• **Assigned task**
Leave out the images; return the rest of the data exactly.

• **Data segment**
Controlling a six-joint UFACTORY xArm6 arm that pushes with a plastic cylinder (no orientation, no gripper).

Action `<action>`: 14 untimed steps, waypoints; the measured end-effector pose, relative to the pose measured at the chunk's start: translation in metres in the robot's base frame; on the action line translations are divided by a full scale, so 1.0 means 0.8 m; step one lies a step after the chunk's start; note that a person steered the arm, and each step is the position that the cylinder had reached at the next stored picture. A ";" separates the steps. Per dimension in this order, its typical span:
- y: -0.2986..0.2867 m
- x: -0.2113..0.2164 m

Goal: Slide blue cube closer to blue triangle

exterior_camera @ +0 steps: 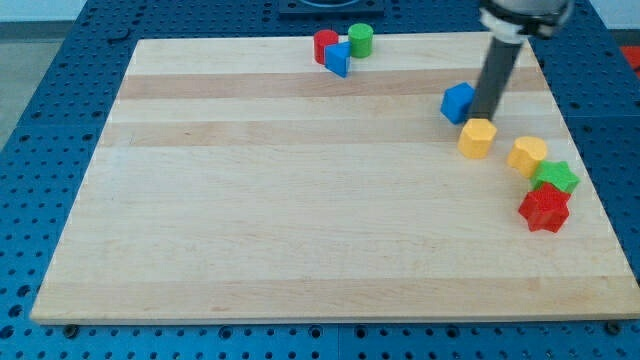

• **Output of the exercise**
Controlling a six-joint UFACTORY xArm6 arm that pushes with a plastic cylinder (no orientation, no gripper).

Action `<action>`: 14 untimed steps, waypoints; the measured end-effector pose, relative to the pose measured at the chunk's start: translation in metres in the robot's base frame; on the action line translations are divided by a full scale, so 1.0 means 0.8 m; step one lies a step after the chunk's start; note that a person steered the arm, and each step is the position that the cylinder had reached at the next stored picture. A ";" separates the steps. Per dimension in this order, its typical span:
- y: -0.2986..0.2867 m
- x: -0.2113..0.2164 m

Goal: Slide blue cube closer to blue triangle

exterior_camera @ +0 steps: 

This exercise requires no further response.